BRIEF
Could you write out, word for word, each line from the one containing "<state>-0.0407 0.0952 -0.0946" to the last line of the data below, both included and nothing more?

++++++

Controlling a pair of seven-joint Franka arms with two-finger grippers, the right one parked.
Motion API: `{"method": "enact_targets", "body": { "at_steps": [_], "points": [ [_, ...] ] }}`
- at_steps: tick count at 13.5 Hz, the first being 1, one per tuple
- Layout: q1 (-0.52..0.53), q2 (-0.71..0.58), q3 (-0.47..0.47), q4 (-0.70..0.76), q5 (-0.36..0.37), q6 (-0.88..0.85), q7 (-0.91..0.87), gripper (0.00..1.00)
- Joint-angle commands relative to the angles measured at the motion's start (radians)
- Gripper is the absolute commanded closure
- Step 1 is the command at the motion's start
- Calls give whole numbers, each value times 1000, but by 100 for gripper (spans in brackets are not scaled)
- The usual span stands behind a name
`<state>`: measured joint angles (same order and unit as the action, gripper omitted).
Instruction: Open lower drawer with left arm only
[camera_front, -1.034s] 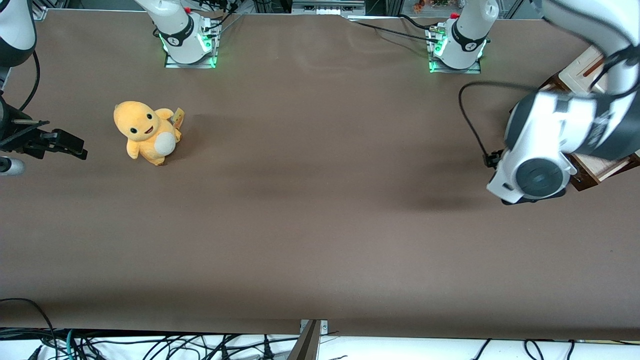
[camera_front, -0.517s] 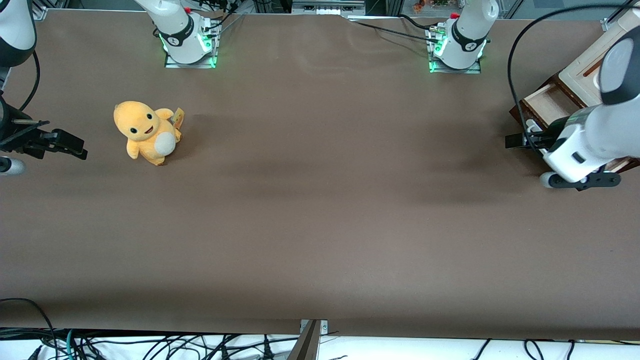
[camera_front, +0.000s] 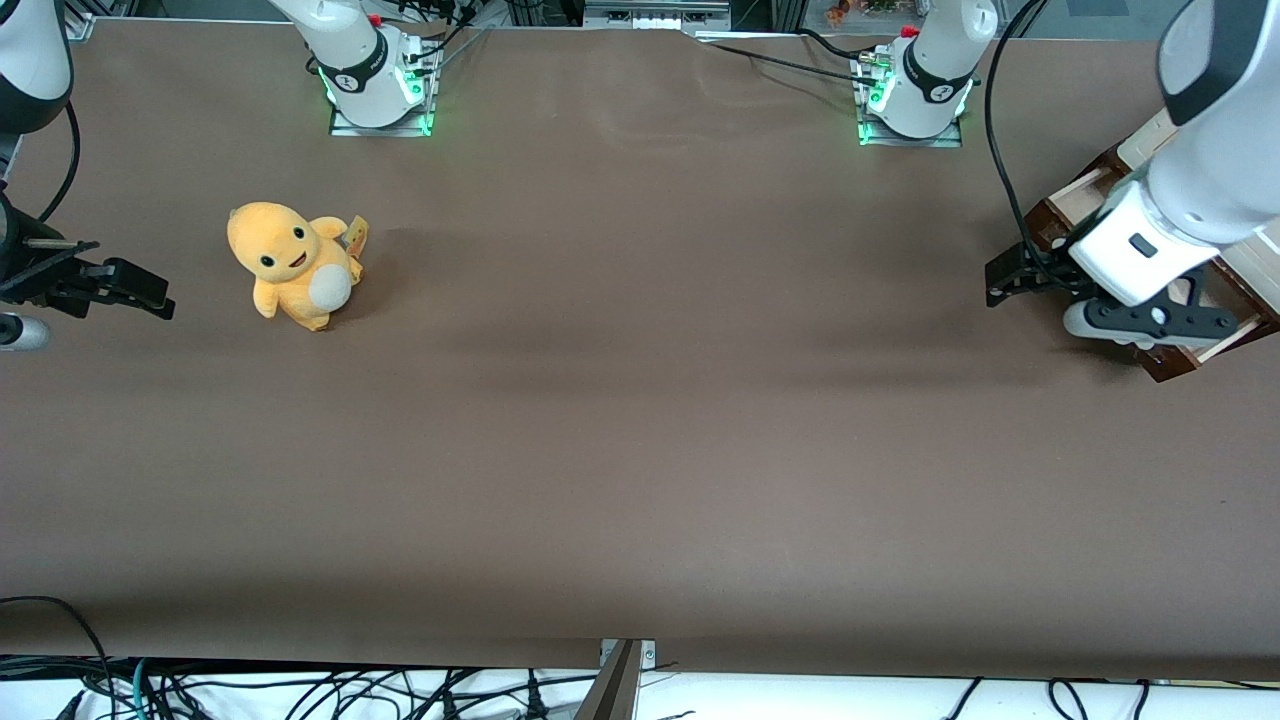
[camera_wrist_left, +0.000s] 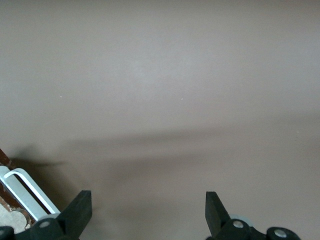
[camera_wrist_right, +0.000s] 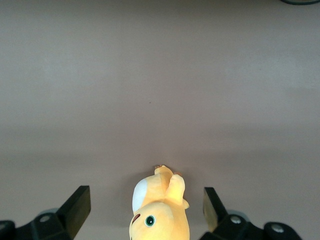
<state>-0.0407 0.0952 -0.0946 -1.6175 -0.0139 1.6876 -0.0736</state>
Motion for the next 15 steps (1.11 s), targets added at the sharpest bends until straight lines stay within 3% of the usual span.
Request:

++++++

EXERCISE ANSWER
<state>-0.0407 0.0952 -0.0946 -1.6175 -0.0139 1.6876 -0.0736</state>
Motion for the next 15 steps (1.11 s), targets added at the sharpest bends until straight lines stay within 3% of the usual span.
Request:

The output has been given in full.